The problem comes with reading comprehension, and an actual factual understanding of a concept, something HA is incapable of. All he can do is spit out wikipedia quotes that he doesnt even begin to attempt to comprehend.
Tom's post a little bit ago explained things fairly well. The problem comes in when you try to treat a die like it a continuous variable, when in fact it is discrete. An expected value would be the most likely value you'd get by rolling a die. In rolling a die, you get a flat line distribution of all possible outcomes. rolling a 1 = a 2 = 3 = 4 = 5 = 6. So how is 3.5 the expected outcome? Its the AVERAGE, not the expected. There is NO expected value for rolling 1 die, because all 6 possibilities have an equal chance of being rolled. (1/6) Case in point: I have a die with sides cat, dog, bird, mouse, horse, and pig. Whats the expected outcome for THAT die? mouse.5?

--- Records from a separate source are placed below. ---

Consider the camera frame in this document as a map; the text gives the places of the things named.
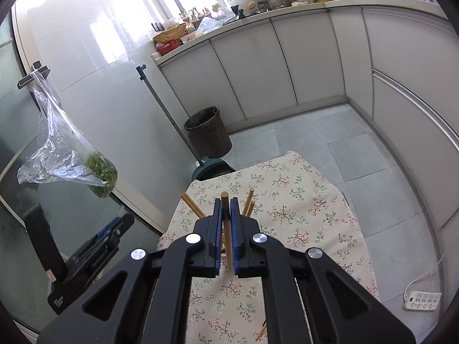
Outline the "bamboo chopstick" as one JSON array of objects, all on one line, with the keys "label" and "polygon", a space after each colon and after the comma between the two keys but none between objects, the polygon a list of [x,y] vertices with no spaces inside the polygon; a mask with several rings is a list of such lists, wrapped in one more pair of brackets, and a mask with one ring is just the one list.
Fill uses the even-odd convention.
[{"label": "bamboo chopstick", "polygon": [[230,206],[229,206],[229,194],[227,192],[221,192],[222,201],[222,215],[223,215],[223,235],[225,243],[225,257],[226,265],[230,273],[233,272],[233,251],[232,251],[232,240],[231,240],[231,227],[230,227]]},{"label": "bamboo chopstick", "polygon": [[250,215],[252,214],[252,211],[254,209],[254,205],[255,205],[255,201],[251,200],[250,203],[249,203],[249,206],[247,208],[246,214],[244,216],[250,217]]},{"label": "bamboo chopstick", "polygon": [[250,203],[252,201],[253,195],[254,195],[254,189],[250,188],[249,192],[248,192],[248,195],[247,195],[247,199],[246,199],[245,204],[244,204],[244,209],[243,209],[243,212],[242,212],[242,215],[244,215],[244,216],[247,216],[247,212],[248,212],[248,209],[250,207]]},{"label": "bamboo chopstick", "polygon": [[192,210],[192,212],[199,218],[205,218],[206,215],[204,212],[199,208],[199,206],[190,198],[187,193],[184,193],[180,196],[180,198],[187,204],[187,206]]},{"label": "bamboo chopstick", "polygon": [[257,332],[256,336],[255,336],[255,341],[259,341],[262,339],[262,336],[264,334],[264,332],[266,331],[266,328],[267,328],[267,321],[264,320],[260,330]]}]

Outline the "plastic bag of greens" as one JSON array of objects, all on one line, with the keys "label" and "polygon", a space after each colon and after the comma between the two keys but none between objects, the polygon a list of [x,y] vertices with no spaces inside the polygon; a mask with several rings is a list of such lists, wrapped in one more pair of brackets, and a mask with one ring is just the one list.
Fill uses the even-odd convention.
[{"label": "plastic bag of greens", "polygon": [[74,125],[44,75],[37,70],[31,72],[26,86],[40,114],[37,149],[18,169],[18,183],[78,183],[88,186],[97,197],[107,198],[117,184],[115,165]]}]

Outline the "floral tablecloth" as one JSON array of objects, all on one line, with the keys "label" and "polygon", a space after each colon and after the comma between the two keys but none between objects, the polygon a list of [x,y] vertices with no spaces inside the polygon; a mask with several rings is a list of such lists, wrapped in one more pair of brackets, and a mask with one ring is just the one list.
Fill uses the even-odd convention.
[{"label": "floral tablecloth", "polygon": [[[369,253],[349,204],[342,192],[301,155],[291,152],[207,181],[191,183],[186,194],[206,217],[212,215],[221,192],[236,199],[242,215],[249,189],[255,201],[250,218],[261,232],[288,249],[325,251],[344,271],[379,301]],[[183,200],[177,206],[160,247],[190,234],[199,218]],[[264,299],[259,277],[239,278],[228,271],[223,235],[219,274],[196,276],[191,282],[185,343],[269,343],[267,329],[255,341],[264,320]]]}]

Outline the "white power strip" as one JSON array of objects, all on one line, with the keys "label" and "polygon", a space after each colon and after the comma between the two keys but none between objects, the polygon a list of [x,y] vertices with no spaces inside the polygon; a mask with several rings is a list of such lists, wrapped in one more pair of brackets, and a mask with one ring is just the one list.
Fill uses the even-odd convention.
[{"label": "white power strip", "polygon": [[442,294],[413,290],[404,299],[403,308],[406,311],[436,311]]}]

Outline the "dark brown trash bin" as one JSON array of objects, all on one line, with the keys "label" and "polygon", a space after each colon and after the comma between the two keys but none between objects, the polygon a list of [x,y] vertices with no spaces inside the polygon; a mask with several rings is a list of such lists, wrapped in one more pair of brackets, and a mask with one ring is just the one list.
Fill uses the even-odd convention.
[{"label": "dark brown trash bin", "polygon": [[188,137],[201,156],[219,159],[232,148],[232,142],[216,106],[190,116],[184,124]]}]

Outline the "wicker basket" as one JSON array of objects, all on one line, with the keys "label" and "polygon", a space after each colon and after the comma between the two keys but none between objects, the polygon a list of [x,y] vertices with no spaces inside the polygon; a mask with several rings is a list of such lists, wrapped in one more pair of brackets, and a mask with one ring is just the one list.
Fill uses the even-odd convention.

Things DO make sense when rolling multiple die, however. If i roll 2 dice, i get a distribution of possible outcomes, where the most likely (highest percentage) outcome is 7. (6/36) So 7 is the expected outcome for a roll of 2 dice. Also, it IS possible to roll a 7 by rolling 2 die. But you cant just say that since 7 is expected for 2 die, then 3.5 is the expected for 1 die, because 1 die does not have the same distribution as rolling 2 die.
Mathematically, if you roll a die thousands of times, and calculate the AVERAGE value of each die roll, you will get 3.5. Thats a mathematical definition of average. By rolling a die multiple times, you've turned a set of discrete variables into a system of continuous variables. But you cannot back extrapolate that onto 1 die roll. 1 roll has equal probabilities of getting a 1,2,3,4,5,or 6. Therefore it has no "expected" value, and you cannot claim that the "expected roll" is 3.5, and that any other roll is "error".
This level of reading comprehension and basic understanding of mathematical concepts is what gets HA in trouble with his each and every post.